I realize there’s little purpose to further Apple Watch speculation at this point — in two days, we’ll know most of the answers. But there is one good reason for last-minute speculation: this is fun. Apple tends to be such a predictable company that we often know the basic gist of what to expect before one of their media events. Not this time. The many unknowns surrounding the watch are what makes it so fun to ponder prior to next week’s event. So let’s have some fun.

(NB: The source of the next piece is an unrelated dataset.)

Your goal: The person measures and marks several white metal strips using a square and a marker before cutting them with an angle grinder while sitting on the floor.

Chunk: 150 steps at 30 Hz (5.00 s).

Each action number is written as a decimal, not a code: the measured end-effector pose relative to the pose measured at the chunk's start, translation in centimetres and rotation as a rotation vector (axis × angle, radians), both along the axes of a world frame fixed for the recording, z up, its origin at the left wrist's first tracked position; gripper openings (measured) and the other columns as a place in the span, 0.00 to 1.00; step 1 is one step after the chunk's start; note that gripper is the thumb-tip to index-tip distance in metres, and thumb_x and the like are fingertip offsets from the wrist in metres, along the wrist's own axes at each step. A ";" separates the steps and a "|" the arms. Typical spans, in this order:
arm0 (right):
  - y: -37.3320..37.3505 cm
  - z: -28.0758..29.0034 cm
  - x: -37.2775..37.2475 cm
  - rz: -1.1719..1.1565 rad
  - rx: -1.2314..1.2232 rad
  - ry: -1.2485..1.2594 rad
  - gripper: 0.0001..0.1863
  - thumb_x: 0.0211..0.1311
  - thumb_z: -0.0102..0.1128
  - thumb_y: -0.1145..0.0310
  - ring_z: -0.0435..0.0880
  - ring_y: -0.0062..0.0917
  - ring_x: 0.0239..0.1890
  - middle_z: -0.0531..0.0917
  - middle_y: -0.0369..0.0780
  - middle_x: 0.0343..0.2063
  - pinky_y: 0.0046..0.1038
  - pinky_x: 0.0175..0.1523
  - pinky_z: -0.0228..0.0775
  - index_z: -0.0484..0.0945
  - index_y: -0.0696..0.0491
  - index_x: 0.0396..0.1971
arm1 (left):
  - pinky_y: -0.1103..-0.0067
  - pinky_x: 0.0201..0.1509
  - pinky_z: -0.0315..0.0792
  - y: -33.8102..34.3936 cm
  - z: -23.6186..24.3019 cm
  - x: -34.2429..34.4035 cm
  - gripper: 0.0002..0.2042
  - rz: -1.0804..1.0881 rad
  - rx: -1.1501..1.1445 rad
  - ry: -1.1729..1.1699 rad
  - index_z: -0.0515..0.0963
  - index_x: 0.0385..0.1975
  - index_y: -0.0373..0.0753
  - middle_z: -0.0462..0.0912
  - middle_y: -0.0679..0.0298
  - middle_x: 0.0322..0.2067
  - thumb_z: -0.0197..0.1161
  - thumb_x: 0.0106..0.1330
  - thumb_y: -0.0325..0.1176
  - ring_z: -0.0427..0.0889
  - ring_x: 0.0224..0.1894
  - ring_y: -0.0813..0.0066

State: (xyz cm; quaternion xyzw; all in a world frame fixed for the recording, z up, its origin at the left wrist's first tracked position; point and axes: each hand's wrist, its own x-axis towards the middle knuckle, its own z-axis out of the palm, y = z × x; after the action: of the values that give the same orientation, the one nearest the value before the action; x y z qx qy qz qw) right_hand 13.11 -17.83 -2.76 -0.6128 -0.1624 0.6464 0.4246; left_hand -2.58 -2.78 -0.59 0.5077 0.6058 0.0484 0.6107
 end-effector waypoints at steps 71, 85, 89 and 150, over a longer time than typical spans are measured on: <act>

First, there’s this. The same day I published my piece on Apple Watch pricing, MacRumors forum member “pgiguere1” created a graphic with possible prices, posting it with the comment:
I made this speculative price list based in large part on Gruber’s speculation:
The graphic is a pastiche of genuine Apple marketing material. A trained eye can easily tell it’s not from Apple — the typefaces are ones Apple uses (San Francisco and Helvetica Neue) but the way they’re used is wrong. But it’s close enough to fool many, and the image has now circled the social media globe several times. I’ve received at least 50 emails and tweets from DF readers asking if I’ve seen this “leaked price list”.
So let’s put it to rest. This graphic is not a leaked price list. It’s speculation from a MacRumors forum member who read my piece on Apple Watch pricing. And, I think, it’s off in numerous ways.
But there is one thing about pgiguere1’s speculation that I hadn’t really considered: that the 42mm models might cost more than the 38mm ones, across the board. On pgiguere1’s list, the 42mm Sport models are $30 more expensive than the corresponding 38mm ones: $349/379. I’m torn on whether this will be the case. Apple isn’t referring to the two sizes as women’s and men’s — some women will wear the 42 and some men (and, I suspect, many boys) will wear the 38 — but in broad strokes the 38 is the women’s version and the 42 is the men’s. You can see that in the high-end leather straps. The feminine “Modern Buckle” is only available for the 38mm size, and the “Leather Loop” is only available for 42mm.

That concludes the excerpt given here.